In the same way, studies of the potential health benefits of the different plant parts of M. balsamina have indicated that it possesses activities like anti-microbial, anti-spasmodic, anti-inflammatory, analgesic, anti-HIV, anti-diabetic, anti-diarrheal, hepato-protective, anti-malarial, antioxidant, anti-cancer, and wound-healing properties . These activities could be as a result of the presence of cucurbitane-type triterpenoids from the leaves of M. balsamina including balsaminapentaol, balsaminol A and B, cucurbalsaminol A and B , and a novel ribosome-inactivating protein (RIP), balsamin from the seeds of the balsam apple . In our newly conducted work, we isolated a pentane type triterpenoid (betulinic acid) from the ethylacetate fraction of the leaves of M. balsamina which was found to contribute to its antidiabetic activity (unpublished). Combination of the plant leaves of L. hastata and M. balsamina could therefore provide a multi-therapeutic approach for the treatment of diabetes mellitus and its complications.
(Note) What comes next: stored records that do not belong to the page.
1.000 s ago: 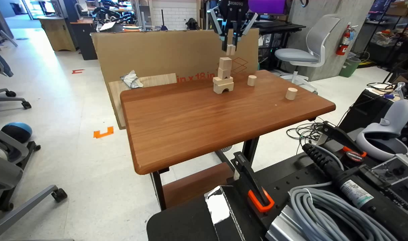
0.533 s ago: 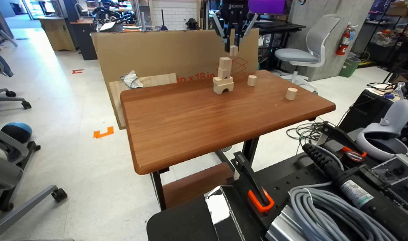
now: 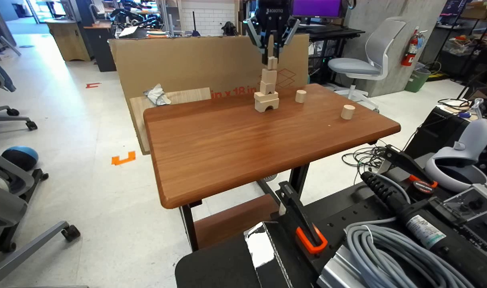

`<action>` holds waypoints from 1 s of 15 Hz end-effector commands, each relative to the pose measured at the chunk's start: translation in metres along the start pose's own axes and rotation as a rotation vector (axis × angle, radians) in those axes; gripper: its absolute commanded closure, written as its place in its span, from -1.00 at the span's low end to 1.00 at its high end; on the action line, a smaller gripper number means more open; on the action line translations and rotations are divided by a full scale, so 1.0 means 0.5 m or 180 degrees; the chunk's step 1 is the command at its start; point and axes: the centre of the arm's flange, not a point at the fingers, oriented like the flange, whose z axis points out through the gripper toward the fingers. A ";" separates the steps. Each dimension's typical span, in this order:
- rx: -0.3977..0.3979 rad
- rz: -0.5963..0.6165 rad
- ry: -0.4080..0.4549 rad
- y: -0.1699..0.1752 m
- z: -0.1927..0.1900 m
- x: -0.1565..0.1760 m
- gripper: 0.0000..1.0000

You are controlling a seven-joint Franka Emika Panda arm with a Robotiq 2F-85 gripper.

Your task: Put the flower shaped block on top of the cube

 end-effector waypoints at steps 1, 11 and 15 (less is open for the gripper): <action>0.0028 -0.0031 -0.0030 -0.014 -0.004 0.002 0.86; 0.0084 -0.0009 0.0011 -0.008 -0.029 -0.023 -0.50; 0.0248 -0.0058 0.0105 0.025 -0.118 -0.107 -1.00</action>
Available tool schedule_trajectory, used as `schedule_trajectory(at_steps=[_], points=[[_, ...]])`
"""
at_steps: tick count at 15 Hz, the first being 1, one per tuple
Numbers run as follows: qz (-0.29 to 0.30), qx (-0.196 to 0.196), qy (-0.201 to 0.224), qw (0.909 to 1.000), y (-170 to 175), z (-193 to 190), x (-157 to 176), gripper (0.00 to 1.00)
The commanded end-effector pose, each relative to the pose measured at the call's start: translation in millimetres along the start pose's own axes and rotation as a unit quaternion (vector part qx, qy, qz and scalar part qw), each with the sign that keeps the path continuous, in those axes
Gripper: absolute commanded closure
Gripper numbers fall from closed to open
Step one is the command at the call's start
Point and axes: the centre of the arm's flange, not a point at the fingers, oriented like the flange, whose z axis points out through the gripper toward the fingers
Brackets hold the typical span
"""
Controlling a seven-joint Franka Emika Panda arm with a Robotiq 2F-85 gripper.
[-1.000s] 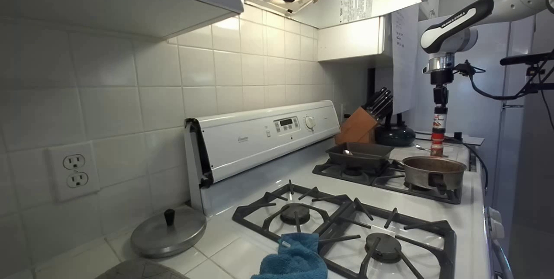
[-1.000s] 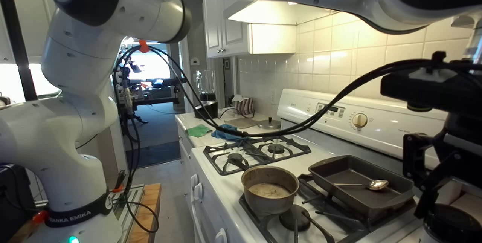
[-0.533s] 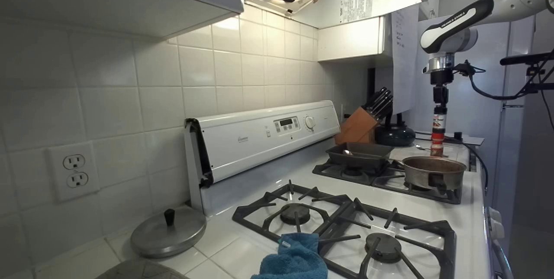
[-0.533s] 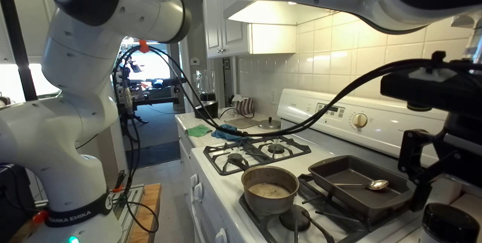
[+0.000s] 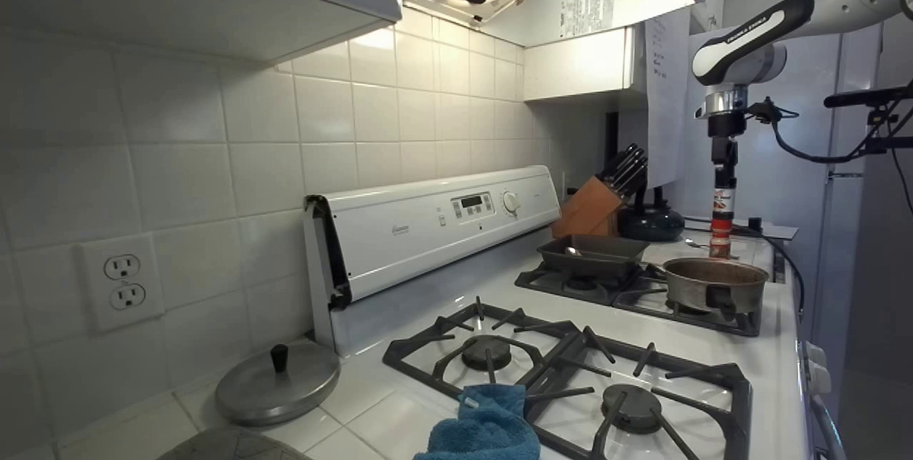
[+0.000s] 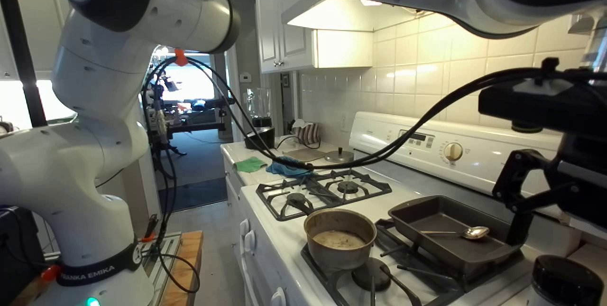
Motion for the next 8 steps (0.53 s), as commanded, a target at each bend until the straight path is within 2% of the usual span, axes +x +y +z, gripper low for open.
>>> schedule_trajectory(at_steps=[1, 8], points=[[0.003, 0.007, 0.020, 0.9998, -15, -16, -13, 0.00], [0.017, 0.008, 0.078, 0.9968, -41, -36, -40, 0.00]])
Our previous study had demonstrated the acute and sub-acute anti-hyperglycemic effect of the aqueous leaf extracts of L. hastata and M. balsamina at a dose of 400 and 200 mg/kg body weight respectively (doses obtained from anti-hyperglycemic screening of the 1/5th, 1/10th, and 1/20th of the LD50 dose; 2000 mg/kg) in STZ-induced diabetic . The dose combination was therefore selected and used in the present study to further evaluate its effect on serum lipid profile in STZ-induced diabetic rats.